Return each line of the records below that contains the word "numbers".

>>>

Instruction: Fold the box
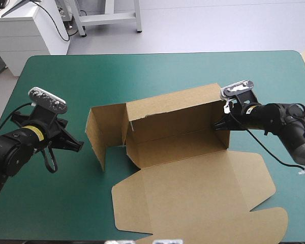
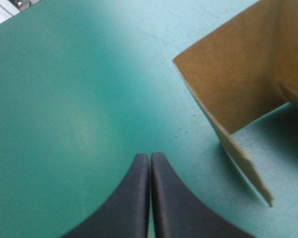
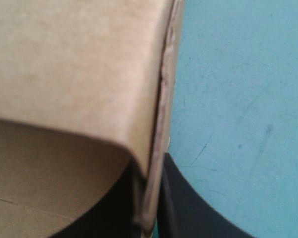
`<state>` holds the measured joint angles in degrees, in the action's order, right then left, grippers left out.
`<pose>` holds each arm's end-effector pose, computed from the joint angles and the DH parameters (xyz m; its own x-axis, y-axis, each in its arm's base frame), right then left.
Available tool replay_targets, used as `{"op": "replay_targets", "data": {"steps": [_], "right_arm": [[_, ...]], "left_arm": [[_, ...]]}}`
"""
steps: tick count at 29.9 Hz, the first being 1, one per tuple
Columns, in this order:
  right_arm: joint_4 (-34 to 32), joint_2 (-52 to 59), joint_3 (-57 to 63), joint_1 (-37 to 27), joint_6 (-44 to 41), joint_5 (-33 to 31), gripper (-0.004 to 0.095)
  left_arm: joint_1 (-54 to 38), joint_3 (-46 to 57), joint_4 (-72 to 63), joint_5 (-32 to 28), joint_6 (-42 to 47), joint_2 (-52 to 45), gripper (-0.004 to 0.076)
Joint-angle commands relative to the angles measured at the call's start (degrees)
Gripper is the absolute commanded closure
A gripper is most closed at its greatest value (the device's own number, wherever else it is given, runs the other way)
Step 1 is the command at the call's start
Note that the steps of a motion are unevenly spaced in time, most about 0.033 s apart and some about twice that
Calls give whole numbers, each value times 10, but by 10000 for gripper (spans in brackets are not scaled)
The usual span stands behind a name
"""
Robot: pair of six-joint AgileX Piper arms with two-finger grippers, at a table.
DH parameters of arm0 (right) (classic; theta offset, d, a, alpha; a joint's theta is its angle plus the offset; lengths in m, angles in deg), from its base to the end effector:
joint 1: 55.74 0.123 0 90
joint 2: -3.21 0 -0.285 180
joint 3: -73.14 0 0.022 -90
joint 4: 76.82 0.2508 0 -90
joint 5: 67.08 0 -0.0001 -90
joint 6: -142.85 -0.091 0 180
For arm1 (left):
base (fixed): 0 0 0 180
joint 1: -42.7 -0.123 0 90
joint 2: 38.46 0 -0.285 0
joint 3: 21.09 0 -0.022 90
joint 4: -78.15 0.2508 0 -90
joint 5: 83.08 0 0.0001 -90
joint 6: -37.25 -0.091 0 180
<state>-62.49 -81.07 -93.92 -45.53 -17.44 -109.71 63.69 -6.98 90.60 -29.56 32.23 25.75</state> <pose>0.2748 0.0650 0.3292 -0.6883 -0.2818 -0.6684 -0.3965 0.9178 0.0214 0.1779 -0.0514 0.3928 -0.5503 0.4394 -0.7100 0.3586 0.8923 0.2743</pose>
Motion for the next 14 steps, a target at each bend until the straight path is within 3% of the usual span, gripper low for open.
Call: {"op": "replay_targets", "data": {"steps": [1, 7, 14], "right_arm": [[-12, 15, -51, -1, -33, -78, 924], [-51, -2, -52, -1, -77, -88, 924], [-78, -76, -53, -1, -119, -14, 924]], "left_arm": [[0, 19, 53, -30, 43, -36, 732], [0, 34, 48, -40, 57, -63, 731], [0, 34, 48, -58, 57, -66, 731]]}}
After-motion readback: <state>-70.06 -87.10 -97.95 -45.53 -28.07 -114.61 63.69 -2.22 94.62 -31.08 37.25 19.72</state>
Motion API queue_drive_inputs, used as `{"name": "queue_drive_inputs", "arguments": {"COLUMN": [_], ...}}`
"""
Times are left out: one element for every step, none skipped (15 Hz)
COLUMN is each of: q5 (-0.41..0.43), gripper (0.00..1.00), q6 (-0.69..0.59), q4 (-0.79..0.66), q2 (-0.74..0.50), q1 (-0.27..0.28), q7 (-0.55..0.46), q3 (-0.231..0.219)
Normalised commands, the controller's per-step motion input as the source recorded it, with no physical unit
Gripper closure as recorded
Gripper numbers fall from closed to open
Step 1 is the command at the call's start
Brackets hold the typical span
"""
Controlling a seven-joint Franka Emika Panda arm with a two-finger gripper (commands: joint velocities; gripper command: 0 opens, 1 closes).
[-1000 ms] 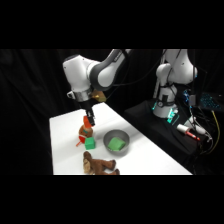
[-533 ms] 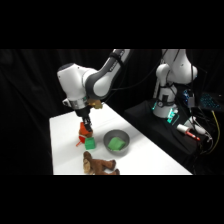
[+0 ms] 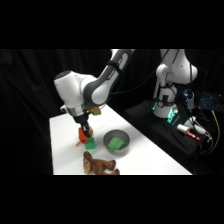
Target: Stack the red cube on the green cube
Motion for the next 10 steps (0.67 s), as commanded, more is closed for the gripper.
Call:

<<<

_REPLY TO THE TASK:_
Calls give whole numbers, each value times 10, but by 10000 for gripper (spans in brackets are not scaled)
Gripper numbers fall from closed to open

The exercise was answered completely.